**What you should do:** Beginning with the line that holds "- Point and" in the data below, give again every line through the one that holds "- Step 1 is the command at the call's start", exactly as written.
^^^^^^^^^^^^^^^^
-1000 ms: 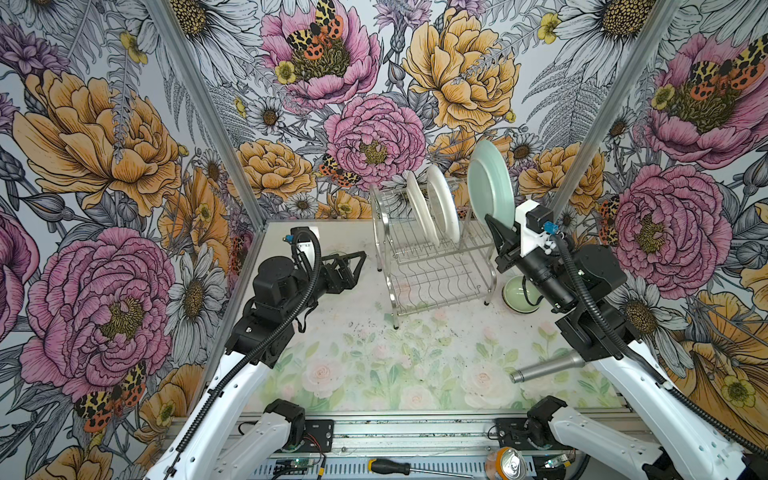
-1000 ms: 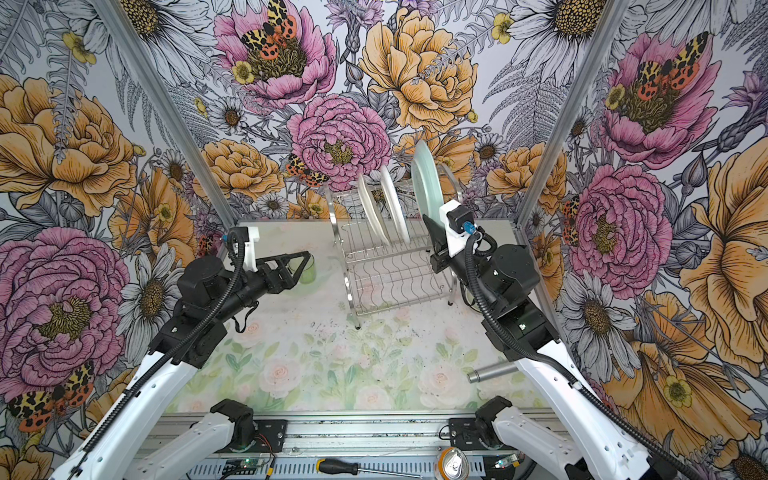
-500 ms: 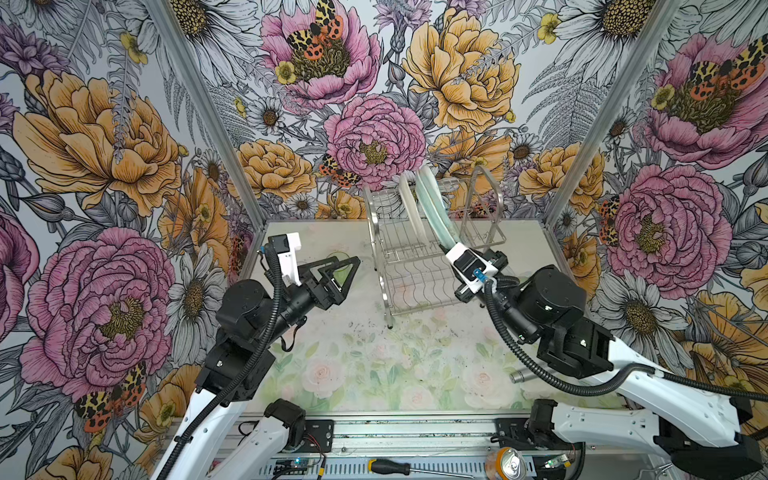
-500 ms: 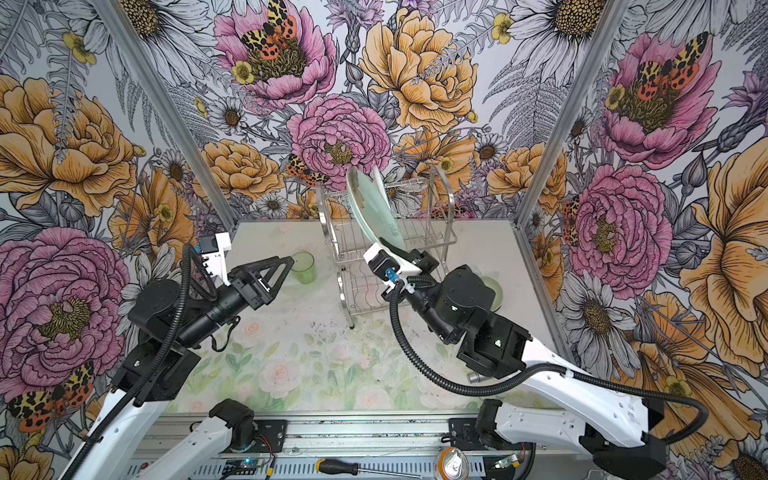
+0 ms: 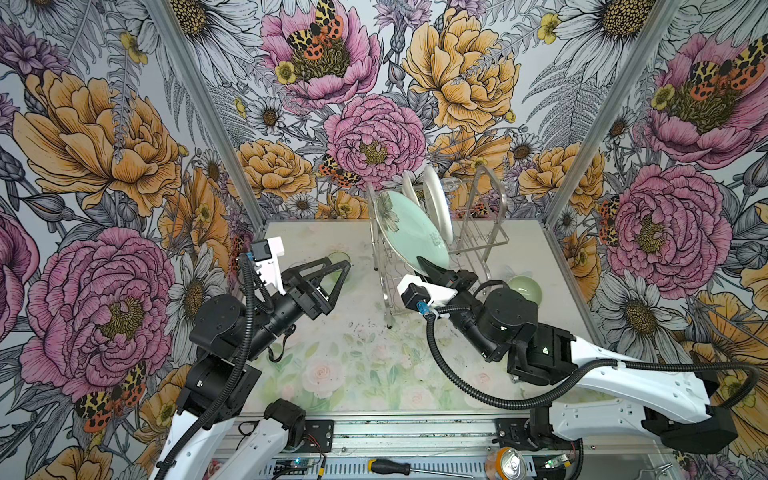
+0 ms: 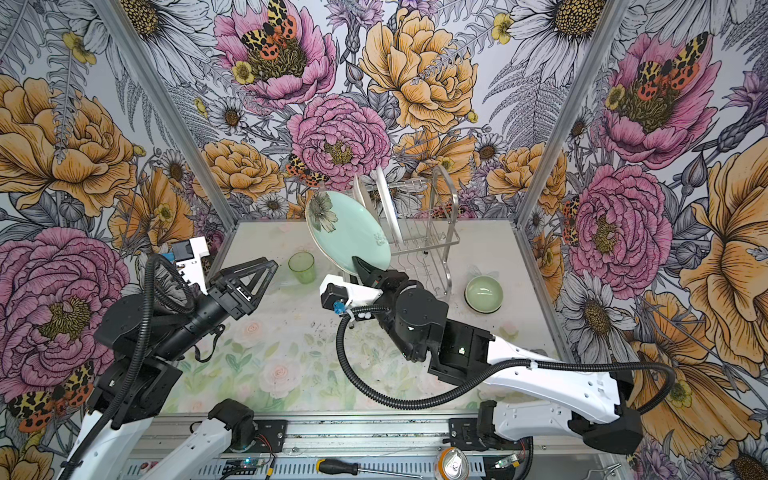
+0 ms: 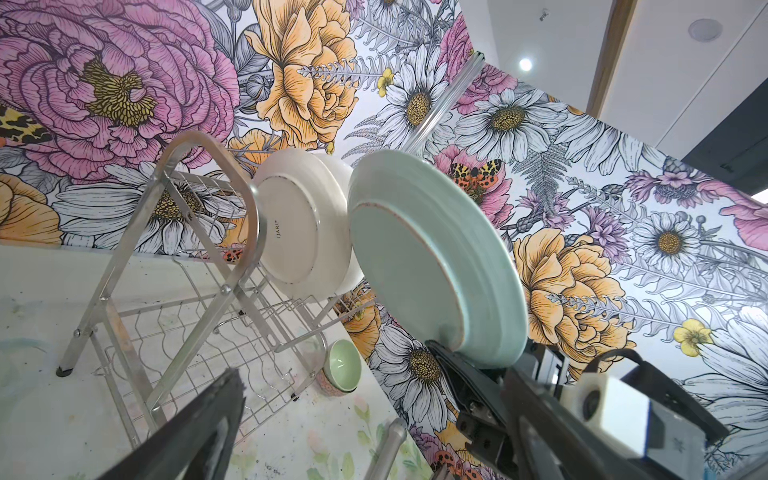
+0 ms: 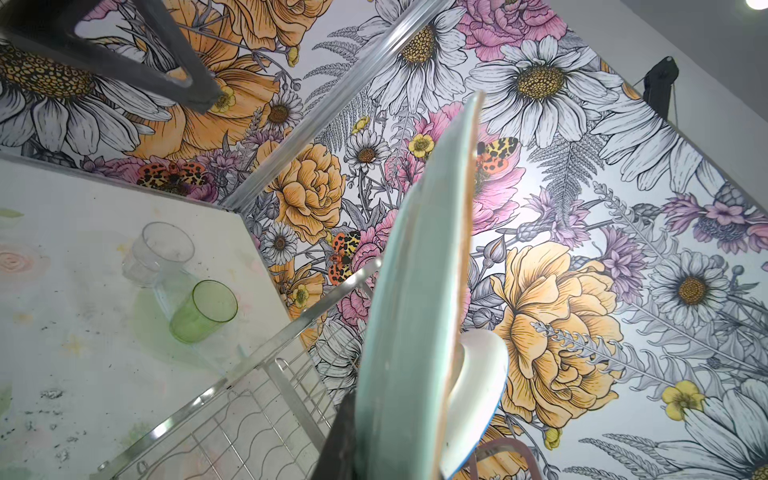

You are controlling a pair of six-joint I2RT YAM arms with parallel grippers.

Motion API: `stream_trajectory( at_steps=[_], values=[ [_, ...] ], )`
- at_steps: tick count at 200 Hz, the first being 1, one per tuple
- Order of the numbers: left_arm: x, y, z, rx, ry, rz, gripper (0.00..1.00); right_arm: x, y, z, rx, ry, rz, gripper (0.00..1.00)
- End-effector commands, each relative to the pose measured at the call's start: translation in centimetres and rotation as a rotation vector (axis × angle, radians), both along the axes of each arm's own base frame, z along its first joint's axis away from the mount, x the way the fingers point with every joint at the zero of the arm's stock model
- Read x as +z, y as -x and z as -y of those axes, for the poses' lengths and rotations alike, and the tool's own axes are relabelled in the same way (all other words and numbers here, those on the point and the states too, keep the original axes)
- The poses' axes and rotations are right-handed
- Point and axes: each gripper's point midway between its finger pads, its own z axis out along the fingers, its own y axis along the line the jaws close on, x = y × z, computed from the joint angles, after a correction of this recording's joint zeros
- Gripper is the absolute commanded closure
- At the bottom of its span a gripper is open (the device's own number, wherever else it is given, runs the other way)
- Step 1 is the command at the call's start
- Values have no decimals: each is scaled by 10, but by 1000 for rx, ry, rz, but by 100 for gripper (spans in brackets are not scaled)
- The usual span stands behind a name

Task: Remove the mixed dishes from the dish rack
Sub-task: 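Lift the pale green plate out of the rack toward the left gripper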

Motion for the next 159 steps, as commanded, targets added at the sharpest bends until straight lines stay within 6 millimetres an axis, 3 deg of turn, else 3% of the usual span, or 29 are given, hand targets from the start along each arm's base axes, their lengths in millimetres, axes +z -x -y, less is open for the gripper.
stream_trajectory(
  at_steps=[1,56,113,122,144,159],
  values=[
    [11,13,1,-39,14,18,2,32,-1,4,-83,-61,123,100],
    [6,8,6,-52,10,-6,2,24,-1,-17,-176,14,254,100],
    [-14,-6,7,-23,-41,-66,2,15,-2,-31,-220,55,324,100],
    [-20,-8,6,-6,-57,-81,6,11,-2,-32,-221,72,330,100],
    [-31,-15,1,34,-94,-112,25,7,-2,-34,-232,96,364,100],
    [-38,-19,-1,54,-112,-132,28,2,-3,-39,-245,139,396,100]
  ],
)
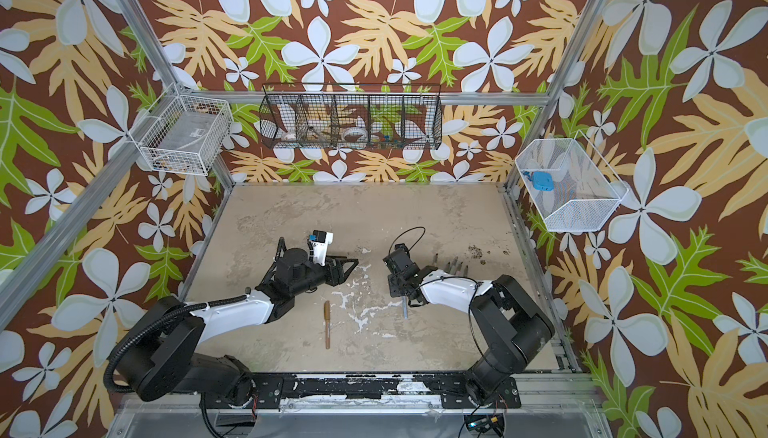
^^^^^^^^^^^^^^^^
**Task result:**
- Point and axes: each gripper's point midway between its finger pads, its own z axis out along the fingers, its own y axis along the line the jaws close on, x = y × z, computed from the joint angles, after a correction of this recording's joint zeros
- Gripper is the absolute commanded closure
- At the bottom of its span a gripper is open (the device's own number, wherever else it is given, runs the other way)
- Step 1 is the command at the call's start

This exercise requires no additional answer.